**Exercise requirements**
Look below for the line that contains "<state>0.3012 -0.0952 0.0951", then copy it and each following line exactly, through and including the line that contains "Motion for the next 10".

-----

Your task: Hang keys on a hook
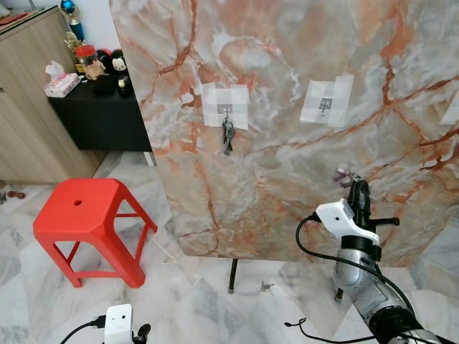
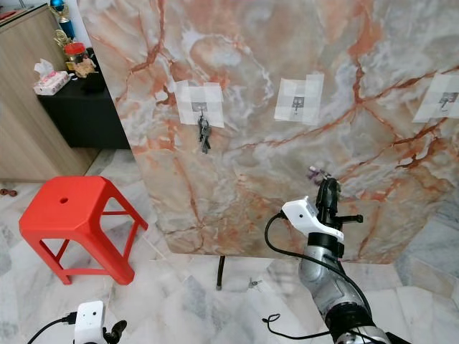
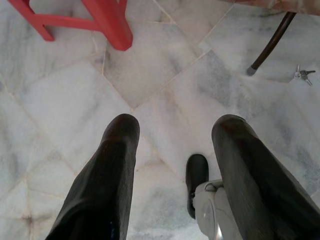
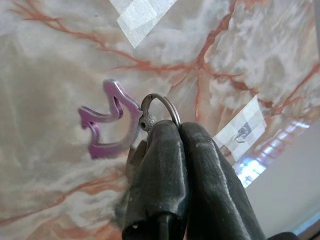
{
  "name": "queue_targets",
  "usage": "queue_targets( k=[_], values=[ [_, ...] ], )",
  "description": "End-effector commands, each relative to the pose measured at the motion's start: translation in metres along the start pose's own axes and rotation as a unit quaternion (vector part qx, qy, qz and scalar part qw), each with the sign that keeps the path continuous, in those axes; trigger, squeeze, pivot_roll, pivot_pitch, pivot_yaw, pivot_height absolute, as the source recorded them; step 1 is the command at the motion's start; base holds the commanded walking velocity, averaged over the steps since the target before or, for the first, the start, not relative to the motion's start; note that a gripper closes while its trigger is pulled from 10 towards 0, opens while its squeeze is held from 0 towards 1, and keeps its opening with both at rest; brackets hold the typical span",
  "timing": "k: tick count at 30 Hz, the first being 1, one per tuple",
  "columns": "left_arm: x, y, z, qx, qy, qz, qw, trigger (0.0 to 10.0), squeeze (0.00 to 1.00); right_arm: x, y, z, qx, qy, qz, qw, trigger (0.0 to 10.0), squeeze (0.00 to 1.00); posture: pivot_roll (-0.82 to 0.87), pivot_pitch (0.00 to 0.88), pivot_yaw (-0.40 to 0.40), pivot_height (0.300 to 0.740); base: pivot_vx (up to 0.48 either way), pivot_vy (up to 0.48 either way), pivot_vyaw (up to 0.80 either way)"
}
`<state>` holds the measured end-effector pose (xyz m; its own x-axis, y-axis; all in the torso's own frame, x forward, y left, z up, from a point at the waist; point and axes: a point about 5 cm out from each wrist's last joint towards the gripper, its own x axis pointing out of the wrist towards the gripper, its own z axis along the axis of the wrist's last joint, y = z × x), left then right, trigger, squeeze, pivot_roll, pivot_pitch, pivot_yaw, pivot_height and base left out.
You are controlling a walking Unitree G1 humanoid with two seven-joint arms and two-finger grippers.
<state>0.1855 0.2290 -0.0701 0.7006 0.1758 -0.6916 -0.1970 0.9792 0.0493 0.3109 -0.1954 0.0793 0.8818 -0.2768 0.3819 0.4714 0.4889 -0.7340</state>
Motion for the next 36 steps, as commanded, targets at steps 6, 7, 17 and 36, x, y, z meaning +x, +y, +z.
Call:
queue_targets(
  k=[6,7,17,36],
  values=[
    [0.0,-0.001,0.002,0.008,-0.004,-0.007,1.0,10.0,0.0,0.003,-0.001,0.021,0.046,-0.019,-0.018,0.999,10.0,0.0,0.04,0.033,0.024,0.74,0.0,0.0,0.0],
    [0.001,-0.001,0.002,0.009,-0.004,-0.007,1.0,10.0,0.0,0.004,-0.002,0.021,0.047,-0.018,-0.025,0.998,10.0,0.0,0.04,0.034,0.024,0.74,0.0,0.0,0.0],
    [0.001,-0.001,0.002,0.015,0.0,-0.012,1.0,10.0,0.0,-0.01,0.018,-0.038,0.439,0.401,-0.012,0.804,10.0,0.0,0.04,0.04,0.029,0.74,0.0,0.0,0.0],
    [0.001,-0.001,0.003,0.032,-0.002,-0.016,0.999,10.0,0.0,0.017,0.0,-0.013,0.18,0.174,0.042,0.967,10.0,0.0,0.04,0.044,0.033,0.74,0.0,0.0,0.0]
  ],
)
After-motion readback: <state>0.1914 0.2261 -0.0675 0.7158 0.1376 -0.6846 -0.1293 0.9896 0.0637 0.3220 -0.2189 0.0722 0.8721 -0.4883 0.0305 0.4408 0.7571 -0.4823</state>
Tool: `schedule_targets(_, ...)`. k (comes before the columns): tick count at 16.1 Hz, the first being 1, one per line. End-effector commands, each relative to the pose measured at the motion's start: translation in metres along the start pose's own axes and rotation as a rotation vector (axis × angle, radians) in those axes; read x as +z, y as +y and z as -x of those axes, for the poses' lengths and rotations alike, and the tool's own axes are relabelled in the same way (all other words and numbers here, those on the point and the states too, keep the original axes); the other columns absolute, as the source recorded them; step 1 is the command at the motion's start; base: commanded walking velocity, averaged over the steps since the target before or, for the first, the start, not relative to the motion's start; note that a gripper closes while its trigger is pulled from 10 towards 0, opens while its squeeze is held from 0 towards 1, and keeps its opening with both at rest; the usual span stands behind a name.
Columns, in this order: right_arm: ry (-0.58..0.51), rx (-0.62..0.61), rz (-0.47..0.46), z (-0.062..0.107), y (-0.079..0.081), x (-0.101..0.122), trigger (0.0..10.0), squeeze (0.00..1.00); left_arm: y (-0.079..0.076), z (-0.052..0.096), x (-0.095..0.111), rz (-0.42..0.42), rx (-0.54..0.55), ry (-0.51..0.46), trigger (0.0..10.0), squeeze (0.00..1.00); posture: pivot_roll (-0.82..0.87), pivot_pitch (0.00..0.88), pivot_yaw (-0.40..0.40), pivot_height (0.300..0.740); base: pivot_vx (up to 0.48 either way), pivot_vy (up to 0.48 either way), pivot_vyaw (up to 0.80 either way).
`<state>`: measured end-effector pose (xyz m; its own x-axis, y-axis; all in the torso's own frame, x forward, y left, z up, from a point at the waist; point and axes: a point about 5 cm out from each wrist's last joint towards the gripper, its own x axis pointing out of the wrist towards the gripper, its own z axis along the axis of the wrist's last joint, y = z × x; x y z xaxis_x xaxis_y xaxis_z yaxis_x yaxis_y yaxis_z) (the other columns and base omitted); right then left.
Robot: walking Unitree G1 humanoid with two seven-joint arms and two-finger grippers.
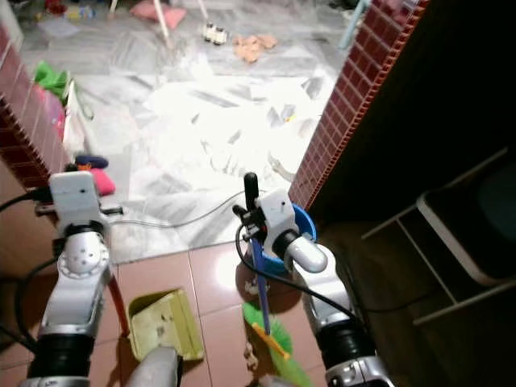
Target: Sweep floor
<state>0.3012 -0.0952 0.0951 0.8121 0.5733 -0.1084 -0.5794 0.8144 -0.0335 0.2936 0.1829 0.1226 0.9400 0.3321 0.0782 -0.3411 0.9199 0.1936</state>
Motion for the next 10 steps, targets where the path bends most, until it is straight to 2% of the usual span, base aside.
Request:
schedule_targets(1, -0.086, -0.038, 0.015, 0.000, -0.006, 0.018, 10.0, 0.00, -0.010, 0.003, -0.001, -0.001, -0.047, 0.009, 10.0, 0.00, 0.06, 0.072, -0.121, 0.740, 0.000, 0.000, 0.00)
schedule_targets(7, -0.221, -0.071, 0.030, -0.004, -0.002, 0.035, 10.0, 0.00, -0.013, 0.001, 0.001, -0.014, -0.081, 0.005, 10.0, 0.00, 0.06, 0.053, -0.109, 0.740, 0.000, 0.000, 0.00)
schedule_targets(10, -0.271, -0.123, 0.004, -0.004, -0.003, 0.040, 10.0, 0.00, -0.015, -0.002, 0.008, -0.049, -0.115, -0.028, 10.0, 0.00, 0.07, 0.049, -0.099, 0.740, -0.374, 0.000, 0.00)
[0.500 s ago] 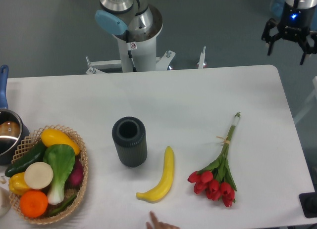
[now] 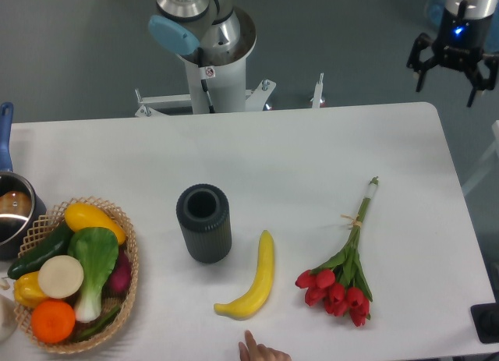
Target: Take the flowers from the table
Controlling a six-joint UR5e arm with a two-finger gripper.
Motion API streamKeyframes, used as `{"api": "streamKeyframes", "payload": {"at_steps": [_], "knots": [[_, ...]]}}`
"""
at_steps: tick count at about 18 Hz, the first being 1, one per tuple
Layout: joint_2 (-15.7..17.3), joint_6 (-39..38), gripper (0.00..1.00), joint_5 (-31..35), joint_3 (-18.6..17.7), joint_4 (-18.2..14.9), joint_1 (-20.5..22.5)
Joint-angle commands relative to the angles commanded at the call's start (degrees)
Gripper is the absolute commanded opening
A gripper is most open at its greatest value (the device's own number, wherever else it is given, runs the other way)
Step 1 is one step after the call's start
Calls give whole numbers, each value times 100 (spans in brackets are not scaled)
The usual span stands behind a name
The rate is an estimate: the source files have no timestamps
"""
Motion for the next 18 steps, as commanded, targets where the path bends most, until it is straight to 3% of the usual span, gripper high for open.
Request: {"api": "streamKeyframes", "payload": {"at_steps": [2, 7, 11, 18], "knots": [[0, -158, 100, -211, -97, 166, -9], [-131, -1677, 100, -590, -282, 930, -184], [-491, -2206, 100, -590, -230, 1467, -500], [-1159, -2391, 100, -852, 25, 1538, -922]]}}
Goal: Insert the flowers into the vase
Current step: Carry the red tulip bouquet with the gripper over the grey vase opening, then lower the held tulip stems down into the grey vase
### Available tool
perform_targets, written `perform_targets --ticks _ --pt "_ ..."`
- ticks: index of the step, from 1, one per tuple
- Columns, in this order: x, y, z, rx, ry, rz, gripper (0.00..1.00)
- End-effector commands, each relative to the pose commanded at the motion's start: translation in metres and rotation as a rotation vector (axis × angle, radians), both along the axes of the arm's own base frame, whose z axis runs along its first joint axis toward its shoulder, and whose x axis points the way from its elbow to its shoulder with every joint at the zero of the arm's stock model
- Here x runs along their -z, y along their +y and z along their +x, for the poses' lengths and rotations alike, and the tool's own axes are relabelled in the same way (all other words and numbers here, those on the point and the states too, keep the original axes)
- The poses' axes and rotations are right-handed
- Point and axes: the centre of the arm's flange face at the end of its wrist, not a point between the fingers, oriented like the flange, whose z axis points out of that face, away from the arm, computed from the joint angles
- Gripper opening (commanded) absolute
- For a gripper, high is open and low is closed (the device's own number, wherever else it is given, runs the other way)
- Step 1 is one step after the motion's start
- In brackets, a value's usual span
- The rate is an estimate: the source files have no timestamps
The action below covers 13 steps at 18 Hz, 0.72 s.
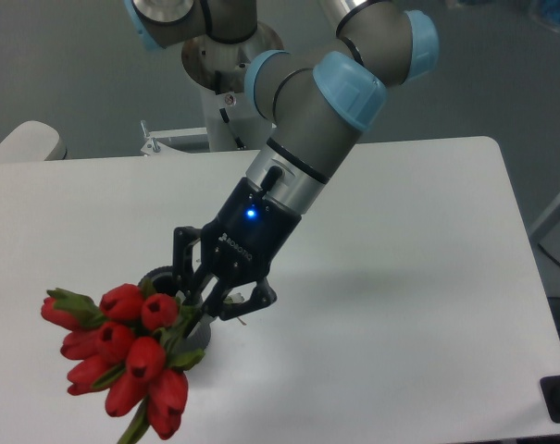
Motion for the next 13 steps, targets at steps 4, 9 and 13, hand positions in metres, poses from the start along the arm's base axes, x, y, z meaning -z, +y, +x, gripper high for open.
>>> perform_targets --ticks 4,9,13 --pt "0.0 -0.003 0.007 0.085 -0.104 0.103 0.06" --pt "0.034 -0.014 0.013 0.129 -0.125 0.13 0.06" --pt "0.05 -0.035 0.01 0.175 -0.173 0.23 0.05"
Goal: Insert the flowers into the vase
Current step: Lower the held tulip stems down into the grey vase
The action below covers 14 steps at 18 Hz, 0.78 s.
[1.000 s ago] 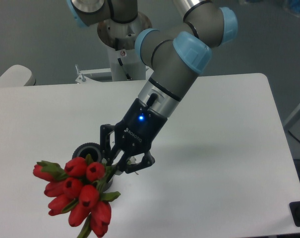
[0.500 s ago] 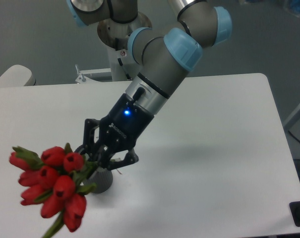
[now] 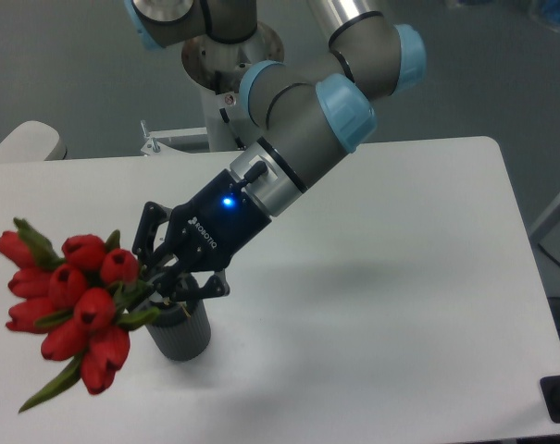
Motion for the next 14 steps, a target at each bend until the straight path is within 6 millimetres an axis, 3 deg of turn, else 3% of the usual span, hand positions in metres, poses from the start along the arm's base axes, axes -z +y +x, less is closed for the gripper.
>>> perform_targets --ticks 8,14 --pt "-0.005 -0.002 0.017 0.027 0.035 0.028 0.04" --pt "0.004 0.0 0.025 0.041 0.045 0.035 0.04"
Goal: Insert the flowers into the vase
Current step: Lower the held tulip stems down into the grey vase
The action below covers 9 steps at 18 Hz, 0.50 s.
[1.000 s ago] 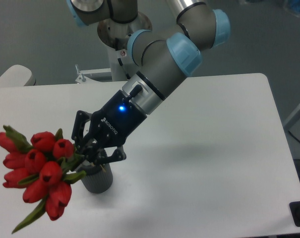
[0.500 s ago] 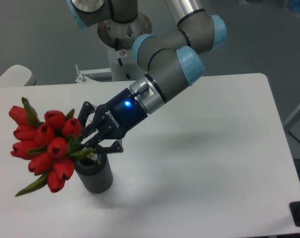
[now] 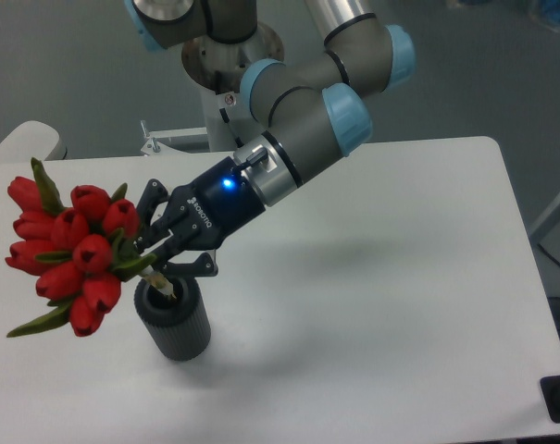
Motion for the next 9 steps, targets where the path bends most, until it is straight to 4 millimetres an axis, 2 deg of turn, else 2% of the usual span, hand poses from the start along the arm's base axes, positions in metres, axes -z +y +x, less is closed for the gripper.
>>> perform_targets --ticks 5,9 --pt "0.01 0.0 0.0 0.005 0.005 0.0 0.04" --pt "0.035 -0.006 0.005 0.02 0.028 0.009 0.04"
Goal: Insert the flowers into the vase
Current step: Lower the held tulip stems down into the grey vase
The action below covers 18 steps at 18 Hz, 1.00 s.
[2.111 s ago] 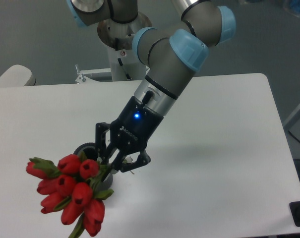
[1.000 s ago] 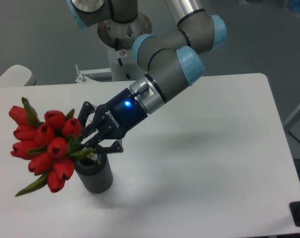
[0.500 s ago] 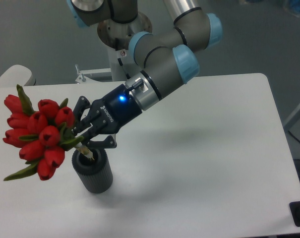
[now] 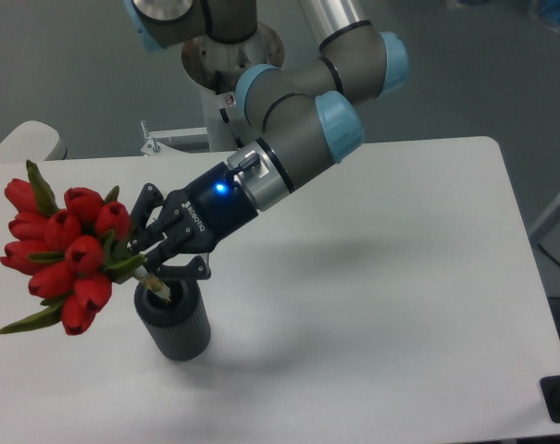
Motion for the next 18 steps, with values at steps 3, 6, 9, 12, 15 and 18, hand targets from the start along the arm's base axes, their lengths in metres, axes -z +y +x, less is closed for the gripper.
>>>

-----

**Result below**
<state>0.3012 -0.0952 0.0951 0.8121 0.5733 -0.1084 -0.5794 0.8144 -0.0335 0.2936 0.1829 0.1226 0.9400 0.3321 0.0782 -0.3411 0.9199 0.1936</state>
Motion for the next 10 steps, targets where the path bends most, until it is straight to 2% of the usual span, base aside.

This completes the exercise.